Solution for Point Tracking Task of ICCV 1st Perception Test Challenge 2023
Hongpeng Pan, Yang Yang, Zhongtian Fu, Yuxuan Zhang, Shian Du, Yi Xu, Xiangyang Ji
TL;DR
The paper tackles robust single-point tracking in TAP-Vid under zero-shot conditions, focusing on static-camera scenarios where TAPIR exhibits static-point jitter and drift. It introduces TAPIR+ with two key components: Multi-granularity Camera Motion Detection to classify camera motion and Confident Moving Region (CMR)-based trajectory prediction to stabilize static points, while preserving TAPIR outputs for moving cameras. Through zero-shot experiments on MOVi-F, TAPIR+ achieves substantial improvements over TAPIR, particularly for static-camera videos (AJ increase of about 2.8) and attains state-of-the-art results in the final test (AJ up to $47.19$ static, $45.78$ moving).
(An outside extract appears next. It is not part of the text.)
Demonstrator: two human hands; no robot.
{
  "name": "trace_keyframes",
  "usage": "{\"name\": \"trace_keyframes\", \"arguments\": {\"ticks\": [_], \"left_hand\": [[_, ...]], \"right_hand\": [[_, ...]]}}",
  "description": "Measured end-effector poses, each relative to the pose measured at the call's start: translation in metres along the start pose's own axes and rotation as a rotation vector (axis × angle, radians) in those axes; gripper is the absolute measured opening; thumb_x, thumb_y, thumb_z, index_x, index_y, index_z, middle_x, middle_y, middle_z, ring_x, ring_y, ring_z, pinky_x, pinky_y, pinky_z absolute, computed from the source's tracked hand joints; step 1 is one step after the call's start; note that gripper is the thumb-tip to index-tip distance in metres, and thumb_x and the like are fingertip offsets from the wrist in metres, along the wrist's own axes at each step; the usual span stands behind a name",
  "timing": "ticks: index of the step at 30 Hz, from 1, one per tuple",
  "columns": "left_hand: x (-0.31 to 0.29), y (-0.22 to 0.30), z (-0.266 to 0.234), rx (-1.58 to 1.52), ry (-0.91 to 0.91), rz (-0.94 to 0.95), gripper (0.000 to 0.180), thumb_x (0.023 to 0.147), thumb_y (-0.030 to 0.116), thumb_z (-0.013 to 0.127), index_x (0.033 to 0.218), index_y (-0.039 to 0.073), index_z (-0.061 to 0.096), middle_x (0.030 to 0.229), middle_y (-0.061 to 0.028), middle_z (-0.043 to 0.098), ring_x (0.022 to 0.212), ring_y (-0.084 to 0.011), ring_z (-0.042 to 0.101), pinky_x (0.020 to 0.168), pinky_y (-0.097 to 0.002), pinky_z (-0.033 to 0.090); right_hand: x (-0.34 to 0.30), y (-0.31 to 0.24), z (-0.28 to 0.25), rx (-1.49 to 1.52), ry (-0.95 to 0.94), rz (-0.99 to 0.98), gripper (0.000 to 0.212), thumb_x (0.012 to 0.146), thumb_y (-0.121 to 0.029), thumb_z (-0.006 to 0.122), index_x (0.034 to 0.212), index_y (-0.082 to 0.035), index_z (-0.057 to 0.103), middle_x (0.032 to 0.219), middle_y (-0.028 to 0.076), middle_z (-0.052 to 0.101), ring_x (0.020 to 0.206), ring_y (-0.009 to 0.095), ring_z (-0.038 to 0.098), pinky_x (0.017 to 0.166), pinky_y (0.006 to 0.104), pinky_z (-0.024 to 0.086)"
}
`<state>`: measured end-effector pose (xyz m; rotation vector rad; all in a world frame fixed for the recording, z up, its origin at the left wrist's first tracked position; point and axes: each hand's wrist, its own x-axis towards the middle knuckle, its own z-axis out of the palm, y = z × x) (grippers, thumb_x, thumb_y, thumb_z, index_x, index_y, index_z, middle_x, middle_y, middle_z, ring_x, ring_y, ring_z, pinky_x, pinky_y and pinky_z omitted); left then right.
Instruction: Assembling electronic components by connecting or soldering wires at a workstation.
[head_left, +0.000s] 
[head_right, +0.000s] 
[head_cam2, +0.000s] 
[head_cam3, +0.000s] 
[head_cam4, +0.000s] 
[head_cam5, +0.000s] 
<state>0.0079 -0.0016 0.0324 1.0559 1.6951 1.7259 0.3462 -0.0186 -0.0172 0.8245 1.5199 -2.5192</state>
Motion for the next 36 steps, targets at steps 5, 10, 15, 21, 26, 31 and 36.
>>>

This approach enhances robustness and generalization for single-point tracking across camera motions, offering a practical, scalable solution for TAP-Vid-like perception tasks.
Abstract
This report proposes an improved method for the Tracking Any Point (TAP) task, which tracks any physical surface through a video. Several existing approaches have explored the TAP by considering the temporal relationships to obtain smooth point motion trajectories, however, they still suffer from the cumulative error caused by temporal prediction. To address this issue, we propose a simple yet effective approach called TAP with confident static points (TAPIR+), which focuses on rectifying the tracking of the static point in the videos shot by a static camera. To clarify, our approach contains two key components: (1) Multi-granularity Camera Motion Detection, which could identify the video sequence by the static camera shot. (2) CMR-based point trajectory prediction with one moving object segmentation approach to isolate the static point from the moving object. Our approach ranked first in the final test with a score of 0.46.